Every kid should work, even if he and she is studying like mad for an education.
Or it may just be that I worked every year I was a small liberal arts college in Iowa. I lived for my $17 Grinnell paycheck from working 20 hours a week at $.85 an hour. In fact, I was proud that I had the highest paying job on campus, 20 cents more than waiters got at the dining hall. I washed pots and pans for a contracted food management service in the 1960s. This paid for my daily quota of coffees at the student union and my 3.2 percent beers at the Rexall bar on the highway that ran through town. (Iowa law prohibited bars serving anything stronger than 3.2 percent beer. In fact, the nearest state liquor store was in Newton, 20 miles away.)
When there was an opening for another pot walloper, I invited my roomie, a nice guy who had run away from Geneva, Switzerland, to join me. Fifty years later, after his retirement as a professor of French at SUNY-Albany, he said, “Walt, that was the worst job I have ever had!” The work wasn’t that bad, except when the cook made scalloped potatoes. Then I needed a putty knife to clean pans of baked-on food. If they’d given me anything sharper, we’d have had a mortally wounded cook.

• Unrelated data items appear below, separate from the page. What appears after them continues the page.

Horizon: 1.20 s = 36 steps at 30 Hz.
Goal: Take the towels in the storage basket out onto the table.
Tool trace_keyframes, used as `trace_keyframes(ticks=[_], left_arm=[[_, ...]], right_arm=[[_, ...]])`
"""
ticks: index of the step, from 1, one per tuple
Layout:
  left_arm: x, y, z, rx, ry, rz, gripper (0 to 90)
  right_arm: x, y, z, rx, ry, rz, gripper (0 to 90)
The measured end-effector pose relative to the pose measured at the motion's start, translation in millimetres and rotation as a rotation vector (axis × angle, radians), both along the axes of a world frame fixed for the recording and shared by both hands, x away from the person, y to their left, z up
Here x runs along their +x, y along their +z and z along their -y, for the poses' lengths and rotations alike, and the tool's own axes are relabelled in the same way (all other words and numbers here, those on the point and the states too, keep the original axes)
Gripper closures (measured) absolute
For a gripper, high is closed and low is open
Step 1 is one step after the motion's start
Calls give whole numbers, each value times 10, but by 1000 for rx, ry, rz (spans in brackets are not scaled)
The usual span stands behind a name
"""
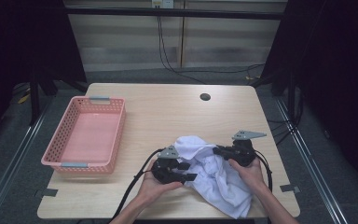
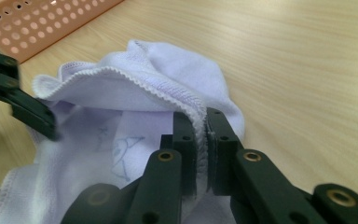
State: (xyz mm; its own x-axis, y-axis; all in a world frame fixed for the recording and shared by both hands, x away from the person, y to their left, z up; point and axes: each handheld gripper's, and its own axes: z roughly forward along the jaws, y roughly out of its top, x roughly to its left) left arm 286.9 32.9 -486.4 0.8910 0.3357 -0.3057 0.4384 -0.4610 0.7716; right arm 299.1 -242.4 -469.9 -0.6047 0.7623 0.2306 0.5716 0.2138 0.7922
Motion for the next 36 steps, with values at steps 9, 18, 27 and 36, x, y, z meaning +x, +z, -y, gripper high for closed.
trace_keyframes(ticks=[9, 18, 27, 36], left_arm=[[-93, -149, 63, 102, -12, 83, 621], [30, 118, -218, -107, 26, 12, 742], [73, 312, -359, -157, 34, 39, 824], [153, 859, -701, -282, 118, 131, 831]], right_arm=[[-37, -163, 42, -26, 21, -53, 831], [-41, -62, 44, 20, 29, -36, 831], [-24, 48, 101, 50, 12, -6, 833], [92, 559, 322, 134, -37, 100, 848]])
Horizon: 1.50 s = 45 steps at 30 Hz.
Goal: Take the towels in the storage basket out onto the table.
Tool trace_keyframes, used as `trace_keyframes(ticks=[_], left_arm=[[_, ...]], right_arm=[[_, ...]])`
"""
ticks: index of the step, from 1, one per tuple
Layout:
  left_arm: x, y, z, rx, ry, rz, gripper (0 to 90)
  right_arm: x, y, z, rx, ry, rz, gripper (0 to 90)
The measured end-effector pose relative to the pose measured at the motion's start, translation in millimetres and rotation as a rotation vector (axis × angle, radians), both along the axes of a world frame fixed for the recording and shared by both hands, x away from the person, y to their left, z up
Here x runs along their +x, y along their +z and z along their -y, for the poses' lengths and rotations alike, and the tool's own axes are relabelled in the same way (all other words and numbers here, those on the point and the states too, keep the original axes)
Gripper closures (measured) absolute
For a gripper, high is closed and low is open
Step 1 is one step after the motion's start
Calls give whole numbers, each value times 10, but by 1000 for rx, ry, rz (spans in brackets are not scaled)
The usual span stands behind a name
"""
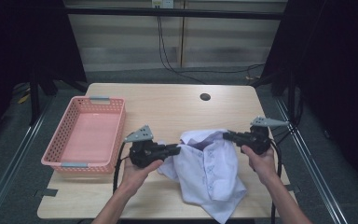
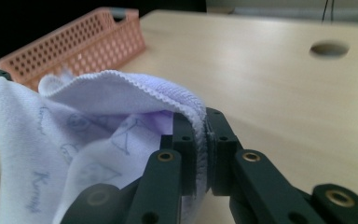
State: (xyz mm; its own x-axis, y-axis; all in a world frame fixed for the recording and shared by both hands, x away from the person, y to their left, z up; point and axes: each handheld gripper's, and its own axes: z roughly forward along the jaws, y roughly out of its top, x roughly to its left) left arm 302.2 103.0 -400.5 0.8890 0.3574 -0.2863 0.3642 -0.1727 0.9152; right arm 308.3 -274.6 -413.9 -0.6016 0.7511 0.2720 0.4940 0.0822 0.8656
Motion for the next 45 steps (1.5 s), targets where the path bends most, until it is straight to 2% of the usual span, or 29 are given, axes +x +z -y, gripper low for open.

Kitchen and dining room work might be infectious. The summer I was 18, a college chum from Massachusetts said, “You’ve got to see Martha’s Vineyard. C’mon up and work there for the summer.” It was the summer of Patti Page’s hit song, “Old Cape Cod.” You remember: “If you're fond of sand dunes and salty air / Quaint little villages here and there / You're sure to fall in love with old Cape Cod.”
I was hooked. The owner of a rambling old wreck called the Wesley House in Oak Bluffs hired me to wear a hot, ugly green uniform and serve three meals at day. But when those days were over, oh boy! All the summer workers were in their late teens. Best of all, I had a fake ID that said I was 21. I could buy beer for the beach parties. I could dress sharp and hang out at neat clubs in Edgartown. The beaches were free and the girls were fantastic.
It was the best job I ever had. There were only two downsides to my temporary career: I came away that summer earning only $300. And when I went to get a haircut, the barber would smell me and say, “You work in a restaurant, don’t you?”